In that case I don't know what is causing the failure. Can you run a bisect
to determine which commit introduced this regression?

Thanks,

Bart.
Paul Menzel April 25, 2018, 5:37 a.m. UTC | #3
Dear Bart,


Am 24.04.2018 um 23:17 schrieb Bart Van Assche:
> On Tue, 2018-04-24 at 23:04 +0200, Paul Menzel wrote:
>> I applied your change, and rebuilt the Linux kernel. Unfortunately, it
>> looks like, it didn’t make a difference.
> 
> In that case I don't know what is causing the failure. Can you run a bisect
> to determine which commit introduced this regression?

With `scsi_mod.use_blk_mq=n` the system resumes fine, so for to me 
unknown reasons, that Kconfig option get selected in my Linux kernel 
configuration. I remember having similar issues when this was enabled by 
default in Linux 4.13-rc?, so it was just a configuration problem and 
not a regression. Unfortunately, the Linux configuration files are not 
under version control, so I cannot check, but it is probably my fault.

Sorry for the noise, and please tell me, what I can do to get the option 
working on this old device.


Kind regards,

Paul
Bart Van Assche April 25, 2018, 12:26 p.m.
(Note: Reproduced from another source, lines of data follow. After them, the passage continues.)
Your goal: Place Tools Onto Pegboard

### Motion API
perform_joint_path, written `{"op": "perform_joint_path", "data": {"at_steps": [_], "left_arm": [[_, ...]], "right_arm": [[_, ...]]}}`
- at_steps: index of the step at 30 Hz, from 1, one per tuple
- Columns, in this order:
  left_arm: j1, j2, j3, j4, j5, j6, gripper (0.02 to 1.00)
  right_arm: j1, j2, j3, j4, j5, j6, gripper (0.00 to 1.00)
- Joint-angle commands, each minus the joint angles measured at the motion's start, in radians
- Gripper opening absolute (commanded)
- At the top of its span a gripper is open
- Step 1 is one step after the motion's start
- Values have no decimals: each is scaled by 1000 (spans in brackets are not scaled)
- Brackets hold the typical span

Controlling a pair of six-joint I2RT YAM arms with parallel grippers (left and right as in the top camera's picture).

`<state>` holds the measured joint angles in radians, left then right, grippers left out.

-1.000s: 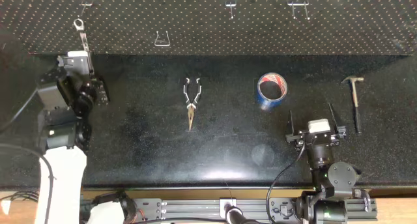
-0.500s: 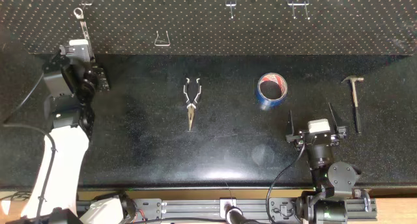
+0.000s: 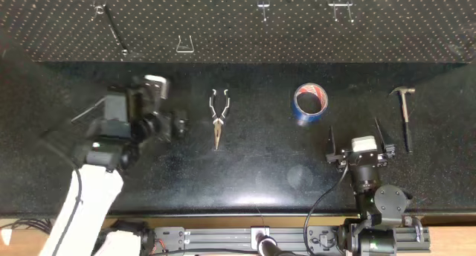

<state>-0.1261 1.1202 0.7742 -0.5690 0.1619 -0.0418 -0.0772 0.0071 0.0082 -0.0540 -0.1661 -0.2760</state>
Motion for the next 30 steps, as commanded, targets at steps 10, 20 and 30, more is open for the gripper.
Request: {"op": "perform_joint_path", "data": {"at_steps": [10, 20, 30], "left_arm": [[-320, 777, 737, -569, -84, -415, 993], [-293, 950, 816, -541, -72, -355, 993], [-294, 998, 816, -489, -72, -449, 993]], "right_arm": [[6, -6, -3, -4, 1, -7, 976], [6, -6, -3, -4, 1, -7, 976], [6, -6, -3, -4, 1, -7, 974]]}}
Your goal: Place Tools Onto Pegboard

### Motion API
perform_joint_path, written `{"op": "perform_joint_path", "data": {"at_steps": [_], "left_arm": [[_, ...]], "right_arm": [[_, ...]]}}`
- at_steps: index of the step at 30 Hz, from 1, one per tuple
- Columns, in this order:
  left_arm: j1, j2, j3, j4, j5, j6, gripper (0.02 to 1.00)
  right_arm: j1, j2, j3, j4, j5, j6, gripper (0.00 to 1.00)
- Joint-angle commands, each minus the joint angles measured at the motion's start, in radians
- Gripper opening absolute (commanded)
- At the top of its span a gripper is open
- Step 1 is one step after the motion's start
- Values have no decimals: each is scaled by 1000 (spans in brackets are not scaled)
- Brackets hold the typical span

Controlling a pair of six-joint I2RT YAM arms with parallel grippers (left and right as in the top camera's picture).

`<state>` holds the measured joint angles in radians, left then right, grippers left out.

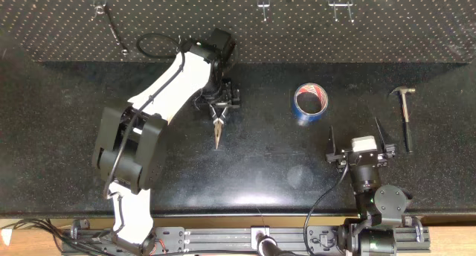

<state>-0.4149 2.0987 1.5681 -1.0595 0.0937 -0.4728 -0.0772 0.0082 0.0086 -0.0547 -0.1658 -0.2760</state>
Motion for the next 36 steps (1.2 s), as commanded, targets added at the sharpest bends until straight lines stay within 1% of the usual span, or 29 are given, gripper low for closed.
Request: {"op": "perform_joint_path", "data": {"at_steps": [1, 5, 7, 10, 12, 14, 16, 17, 18, 19, 21, 24, 26, 27, 28, 29, 31, 32, 33, 34, 35, 36], "left_arm": [[-5, 31, 22, 2, -4, -21, 996], [-6, 36, 22, 2, -4, -21, 993], [-6, 36, 22, 2, -4, -21, 860], [-6, 36, 22, 2, -4, -21, 840], [-6, 36, 22, 2, -4, -21, 770], [-6, 36, 22, 2, -4, -21, 654], [-6, 36, 22, 2, -4, -21, 647], [-6, 36, 22, 2, -4, -21, 625], [-6, 36, 22, 2, -4, -21, 546], [-6, 36, 22, 2, -4, -21, 358], [-6, 36, 22, 2, -4, -21, 27], [-6, 36, 22, 2, -4, -21, 29], [-4, -50, 22, 1, -13, -20, 29], [-5, -174, 22, -8, -71, -20, 29], [-12, -296, 22, -51, -159, -21, 29], [-19, -440, 21, -89, -285, -21, 29], [-18, -562, 21, -90, -430, -21, 29], [-18, -613, 21, -84, -569, -21, 29], [-16, -665, 8, -29, -758, -19, 29], [-16, -718, -73, 212, -888, 125, 29], [-16, -743, -199, 534, -888, 259, 29], [-16, -752, -290, 779, -888, 315, 29]], "right_arm": [[6, -7, -4, -3, 1, -7, 976], [6, -7, -4, -3, 1, -7, 976], [6, -7, -4, -3, 1, -7, 976], [6, -7, -4, -3, 1, -7, 976], [6, -7, -4, -3, 1, -7, 976], [6, -7, -4, -3, 1, -7, 976], [6, -7, -4, -3, 1, -7, 976], [6, -7, -4, -3, 1, -7, 976], [6, -7, -4, -3, 1, -7, 976], [6, -7, -4, -3, 1, -7, 976], [6, -7, -4, -3, 1, -7, 976], [6, -7, -4, -3, 1, -7, 976], [6, -7, -4, -3, 1, -7, 976], [6, -7, -4, -3, 1, -7, 976], [6, -7, -4, -3, 1, -7, 976], [6, -7, -4, -3, 1, -7, 976], [6, -7, -4, -3, 1, -7, 976], [6, -7, -4, -3, 1, -7, 976], [6, -7, -4, -3, 1, -7, 976], [6, -7, -4, -3, 1, -7, 976], [6, -7, -4, -3, 1, -7, 976], [6, -7, -4, -3, 1, -7, 976]]}}
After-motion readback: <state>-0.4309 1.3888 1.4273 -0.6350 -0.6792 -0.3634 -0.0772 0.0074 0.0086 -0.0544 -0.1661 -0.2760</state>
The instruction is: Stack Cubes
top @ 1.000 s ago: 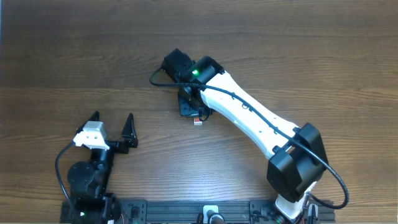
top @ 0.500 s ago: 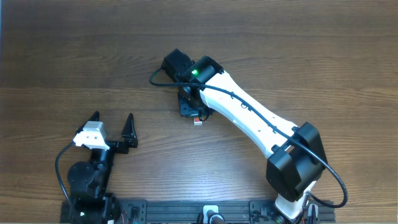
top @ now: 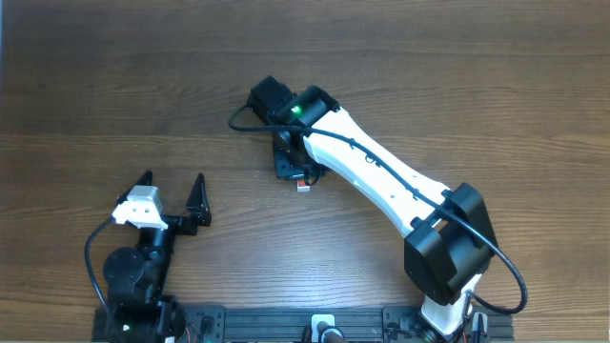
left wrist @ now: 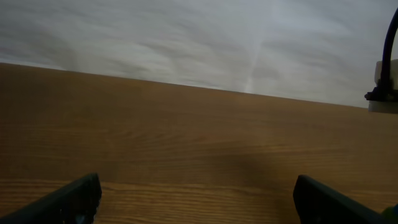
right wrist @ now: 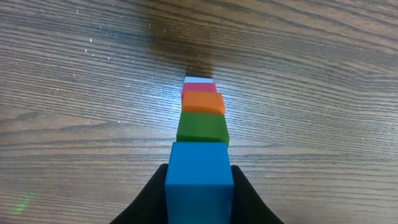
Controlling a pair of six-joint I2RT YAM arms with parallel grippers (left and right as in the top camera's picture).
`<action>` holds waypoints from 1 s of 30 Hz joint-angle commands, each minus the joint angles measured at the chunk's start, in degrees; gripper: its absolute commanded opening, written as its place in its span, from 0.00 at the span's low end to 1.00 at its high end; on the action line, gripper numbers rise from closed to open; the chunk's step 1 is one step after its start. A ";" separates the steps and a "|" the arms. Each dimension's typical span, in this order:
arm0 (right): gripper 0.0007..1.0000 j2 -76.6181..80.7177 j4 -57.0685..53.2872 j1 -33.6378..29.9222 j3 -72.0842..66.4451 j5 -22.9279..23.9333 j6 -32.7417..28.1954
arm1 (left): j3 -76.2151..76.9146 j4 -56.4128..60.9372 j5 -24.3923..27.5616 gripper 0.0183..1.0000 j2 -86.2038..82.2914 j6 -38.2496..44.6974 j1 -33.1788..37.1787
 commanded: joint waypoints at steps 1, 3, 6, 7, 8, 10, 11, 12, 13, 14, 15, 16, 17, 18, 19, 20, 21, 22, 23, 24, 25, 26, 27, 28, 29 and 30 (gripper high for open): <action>0.13 0.52 0.15 -0.39 1.31 0.37 -0.37 | -0.28 -0.11 -0.26 1.00 -0.46 0.66 0.28; 0.16 0.52 0.15 -0.39 1.31 0.37 -0.37 | -0.28 -0.11 -0.26 1.00 -0.46 0.66 0.28; 0.22 0.52 0.17 -0.39 1.31 0.37 -0.37 | -0.28 -0.11 -0.26 1.00 -0.46 0.66 0.28; 0.23 0.52 0.17 -0.39 1.31 0.37 -0.37 | -0.28 -0.11 -0.26 1.00 -0.46 0.66 0.28; 0.24 0.52 0.17 -0.39 1.31 0.39 -0.37 | -0.28 -0.11 -0.26 1.00 -0.46 0.66 0.28; 0.25 0.52 0.20 -0.39 1.31 0.59 -0.37 | -0.28 -0.11 -0.26 1.00 -0.46 0.66 0.28; 0.27 0.52 0.22 -0.39 1.31 0.59 -0.37 | -0.28 -0.11 -0.26 1.00 -0.46 0.66 0.28; 0.28 0.52 0.24 -0.39 1.31 0.59 -0.37 | -0.28 -0.11 -0.26 1.00 -0.46 0.66 0.28; 0.30 0.52 0.35 -0.39 1.31 0.59 -0.37 | -0.28 -0.09 -0.26 1.00 -0.46 0.66 0.28; 0.32 0.52 0.42 -0.39 1.31 0.57 -0.37 | -0.28 -0.11 -0.26 1.00 -0.46 0.66 0.28; 0.33 0.52 0.50 -0.39 1.31 0.57 -0.37 | -0.28 -0.11 -0.26 1.00 -0.46 0.66 0.28; 0.34 0.52 0.59 -0.39 1.31 0.57 -0.37 | -0.28 -0.11 -0.26 1.00 -0.46 0.66 0.28; 0.35 0.52 0.61 -0.39 1.31 0.57 -0.37 | -0.28 -0.11 -0.26 1.00 -0.46 0.66 0.28; 0.36 0.52 0.63 -0.39 1.31 0.57 -0.37 | -0.28 -0.11 -0.26 1.00 -0.46 0.66 0.28; 0.37 0.52 0.63 -0.39 1.31 0.57 -0.37 | -0.28 -0.11 -0.26 1.00 -0.46 0.66 0.28; 0.38 0.52 0.61 -0.39 1.31 0.57 -0.37 | -0.28 -0.11 -0.26 1.00 -0.46 0.66 0.28; 0.41 0.52 0.61 -0.39 1.31 0.57 -0.37 | -0.28 -0.11 -0.26 1.00 -0.46 0.66 0.28; 0.44 0.52 0.61 -0.39 1.31 0.57 -0.37 | -0.28 -0.11 -0.26 1.00 -0.46 0.66 0.28; 0.50 0.52 0.66 -0.39 1.31 0.57 -0.37 | -0.28 -0.11 -0.26 1.00 -0.46 0.66 0.28; 0.55 0.52 0.85 -0.39 1.31 0.59 -0.37 | -0.28 -0.11 -0.26 1.00 -0.46 0.66 0.28; 0.63 0.52 1.27 -0.39 1.31 0.63 -0.37 | -0.28 -0.11 -0.26 1.00 -0.46 0.66 0.28; 0.76 0.50 1.75 -0.39 1.33 0.79 -0.37 | -0.28 -0.11 -0.26 1.00 -0.46 0.66 0.28; 0.84 0.42 2.47 -0.39 1.38 1.01 -0.37 | -0.28 -0.11 -0.26 1.00 -0.46 0.66 0.28; 0.90 0.17 3.30 -0.39 1.49 1.38 -0.44 | -0.28 -0.11 -0.26 1.00 -0.46 0.66 0.28; 0.96 -0.07 4.00 -0.39 1.68 2.23 -0.52 | -0.28 -0.11 -0.26 1.00 -0.46 0.66 0.28; 0.99 -0.48 4.63 -0.39 2.12 3.15 -1.11 | -0.28 -0.11 -0.26 1.00 -0.46 0.66 0.28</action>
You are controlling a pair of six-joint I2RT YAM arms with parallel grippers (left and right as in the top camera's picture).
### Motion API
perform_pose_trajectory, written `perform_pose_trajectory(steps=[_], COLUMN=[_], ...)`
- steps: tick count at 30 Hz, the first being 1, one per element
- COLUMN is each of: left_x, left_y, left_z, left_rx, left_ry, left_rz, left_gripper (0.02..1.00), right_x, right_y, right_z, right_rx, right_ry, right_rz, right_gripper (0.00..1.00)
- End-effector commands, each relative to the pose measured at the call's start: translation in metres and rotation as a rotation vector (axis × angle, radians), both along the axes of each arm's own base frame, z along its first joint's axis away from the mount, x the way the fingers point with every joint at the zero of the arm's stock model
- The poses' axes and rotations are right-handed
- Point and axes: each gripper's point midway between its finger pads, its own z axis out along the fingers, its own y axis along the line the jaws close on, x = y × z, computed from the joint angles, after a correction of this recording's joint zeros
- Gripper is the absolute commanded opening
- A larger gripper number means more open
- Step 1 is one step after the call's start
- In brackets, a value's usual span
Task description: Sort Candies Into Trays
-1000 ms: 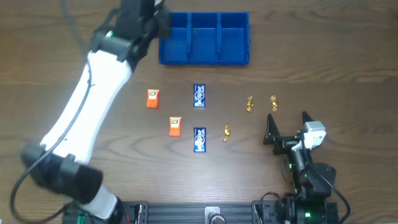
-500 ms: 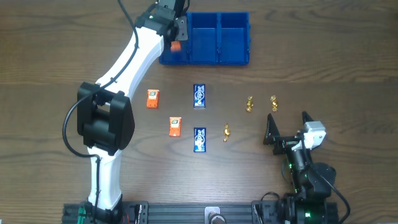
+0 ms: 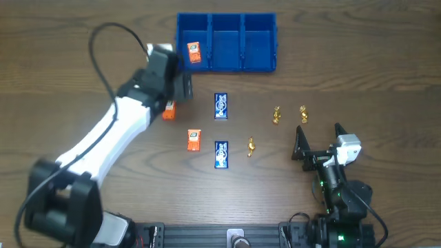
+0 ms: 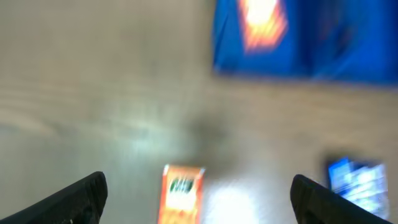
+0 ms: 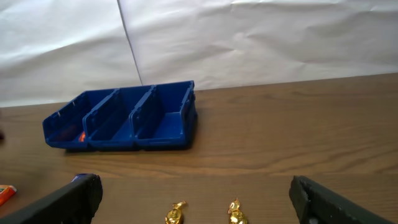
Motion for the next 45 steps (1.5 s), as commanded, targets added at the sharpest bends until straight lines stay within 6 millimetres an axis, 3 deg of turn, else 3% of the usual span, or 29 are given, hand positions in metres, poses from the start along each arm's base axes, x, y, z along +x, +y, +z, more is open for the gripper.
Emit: perform_pose_trajectory(steps=[1, 8, 16, 20, 24, 30, 33, 35, 38, 40, 43, 45], left_x=[-0.010, -0.024, -0.036, -0.036, -0.038, -0.034, -0.028, -0.010, 0.038, 0.076, 0.113, 0.132], left_y=[0.004, 0.003, 0.014, 0.015, 0.015, 0.012, 0.008, -0.007, -0.042, -0.064, -0.071, -0.070], left_z=[-0.047, -0.089, -0.097, -0.098, -0.109, -0.108, -0.090, -0.042, 0.067, 0.110, 0.112, 0.093], left_rx=[0.031, 0.027, 0.011, 0.014, 0.017, -0.003, -0.039, -0.080, -0.066, -0.086, -0.097, -0.097], left_ry=[0.116, 0.248, 0.321, 0.324, 0.348, 0.333, 0.285, 0.154, -0.160, -0.263, -0.247, -0.190], left_rz=[0.010, -0.005, -0.015, -0.021, -0.021, -0.015, 0.021, 0.019, 0.038, 0.020, 0.026, 0.042], left_gripper=[0.936, 0.904, 0.838, 0.702, 0.638, 0.310, 0.261, 0.261, 0.266, 0.270, 0.294, 0.292], right_x=[0.000, 0.000, 0.000, 0.000, 0.000, 0.000, 0.000, 0.000, 0.000, 0.000, 0.000, 0.000], right_y=[-0.002, -0.002, -0.002, -0.002, -0.002, -0.002, -0.002, -0.002, -0.002, -0.002, -0.002, -0.002], right_z=[0.000, 0.000, 0.000, 0.000, 0.000, 0.000, 0.000, 0.000, 0.000, 0.000, 0.000, 0.000], right_rx=[0.009, 0.009, 0.009, 0.009, 0.009, 0.009, 0.009, 0.009, 0.009, 0.009, 0.009, 0.009], right_ry=[0.000, 0.000, 0.000, 0.000, 0.000, 0.000, 0.000, 0.000, 0.000, 0.000, 0.000, 0.000], right_rz=[-0.010, -0.010, -0.010, -0.010, -0.010, -0.010, -0.010, -0.010, -0.010, -0.010, -0.010, -0.010], right_gripper=[0.998, 1.000, 0.998, 0.998, 0.998, 0.998, 0.998, 0.998, 0.998, 0.998, 1.000, 0.998])
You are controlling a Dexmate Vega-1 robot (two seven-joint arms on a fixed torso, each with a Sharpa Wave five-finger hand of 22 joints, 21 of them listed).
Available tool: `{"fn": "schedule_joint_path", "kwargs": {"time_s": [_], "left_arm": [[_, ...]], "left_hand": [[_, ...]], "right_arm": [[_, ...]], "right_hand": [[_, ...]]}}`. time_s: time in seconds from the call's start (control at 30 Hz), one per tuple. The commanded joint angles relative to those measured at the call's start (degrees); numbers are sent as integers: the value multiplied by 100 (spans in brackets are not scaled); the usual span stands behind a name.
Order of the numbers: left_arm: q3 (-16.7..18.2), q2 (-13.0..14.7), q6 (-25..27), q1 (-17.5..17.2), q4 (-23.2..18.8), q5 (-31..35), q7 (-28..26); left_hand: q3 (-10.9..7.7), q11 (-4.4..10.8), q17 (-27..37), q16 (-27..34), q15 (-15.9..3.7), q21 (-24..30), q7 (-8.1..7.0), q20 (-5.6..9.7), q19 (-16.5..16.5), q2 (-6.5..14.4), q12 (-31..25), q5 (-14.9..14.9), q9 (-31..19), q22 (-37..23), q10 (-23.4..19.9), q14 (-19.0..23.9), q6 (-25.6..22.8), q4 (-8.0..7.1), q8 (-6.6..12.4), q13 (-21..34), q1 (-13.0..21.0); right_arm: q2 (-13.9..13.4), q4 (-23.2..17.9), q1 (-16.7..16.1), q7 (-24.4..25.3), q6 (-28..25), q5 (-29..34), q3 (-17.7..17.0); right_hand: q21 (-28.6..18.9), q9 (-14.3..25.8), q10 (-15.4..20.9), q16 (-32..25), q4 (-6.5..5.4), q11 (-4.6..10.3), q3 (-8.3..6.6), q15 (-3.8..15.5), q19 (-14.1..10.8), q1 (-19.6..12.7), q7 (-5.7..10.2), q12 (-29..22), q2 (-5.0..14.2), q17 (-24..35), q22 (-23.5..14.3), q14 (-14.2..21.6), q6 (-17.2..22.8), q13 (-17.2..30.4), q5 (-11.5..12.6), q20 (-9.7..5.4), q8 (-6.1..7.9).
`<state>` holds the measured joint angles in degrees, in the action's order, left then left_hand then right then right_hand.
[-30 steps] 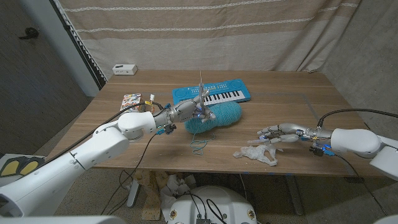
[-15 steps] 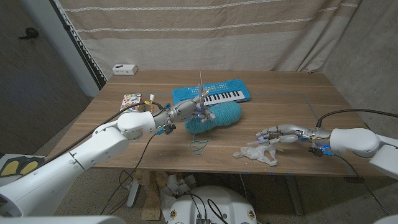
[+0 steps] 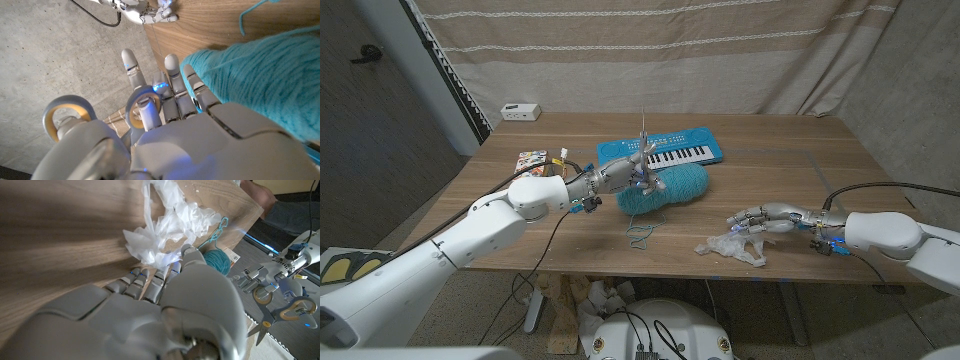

UTC | #4
On Wed, 2018-04-25 at 07:37 +0200, Paul Menzel wrote:
> Am 24.04.2018 um 23:17 schrieb Bart Van Assche:

> > On Tue, 2018-04-24 at 23:04 +0200, Paul Menzel wrote:

> > > I applied your change, and rebuilt the Linux kernel. Unfortunately, it

> > > looks like, it didn’t make a difference.

> > 

> > In that case I don't know what is causing the failure. Can you run a bisect

> > to determine which commit introduced this regression?

> 

> With `scsi_mod.use_blk_mq=n` the system resumes fine, so for to me 

> unknown reasons, that Kconfig option get selected in my Linux kernel 

> configuration. I remember having similar issues when this was enabled by 

> default in Linux 4.13-rc?, so it was just a configuration problem and 

> not a regression. Unfortunately, the Linux configuration files are not 

> under version control, so I cannot check, but it is probably my fault.

> 

> Sorry for the noise, and please tell me, what I can do to get the option 

> working on this old device.


Hello Paul,

Did the same system boot fine with a previous kernel with scsi-mq enabled?
Anyway, we would like to know what is the root cause such that this NULL
pointer dereference can be fixed. There are namely plans to remove the
legacy block layer in the not too distant future.

Thanks,

Bart.
Paul Menzel April 25, 2018, 12:34 p.m. UTC | #5
Dear Bart,


On 04/25/18 14:26, Bart Van Assche wrote:
> On Wed, 2018-04-25 at 07:37 +0200, Paul Menzel wrote:
>> Am 24.04.2018 um 23:17 schrieb Bart Van Assche:
>>> On Tue, 2018-04-24 at 23:04 +0200, Paul Menzel wrote:
>>>> I applied your change, and rebuilt the Linux kernel. Unfortunately, it
>>>> looks like, it didn’t make a difference.
>>>
>>> In that case I don't know what is causing the failure. Can you run a bisect
>>> to determine which commit introduced this regression?
>>
>> With `scsi_mod.use_blk_mq=n` the system resumes fine, so for to me
>> unknown reasons, that Kconfig option get selected in my Linux kernel
>> configuration. I remember having similar issues when this was enabled by
>> default in Linux 4.13-rc?, so it was just a configuration problem and
>> not a regression. Unfortunately, the Linux configuration files are not
>> under version control, so I cannot check, but it is probably my fault.
>>
>> Sorry for the noise, and please tell me, what I can do to get the option
>> working on this old device.

> Did the same system boot fine with a previous kernel with scsi-mq enabled?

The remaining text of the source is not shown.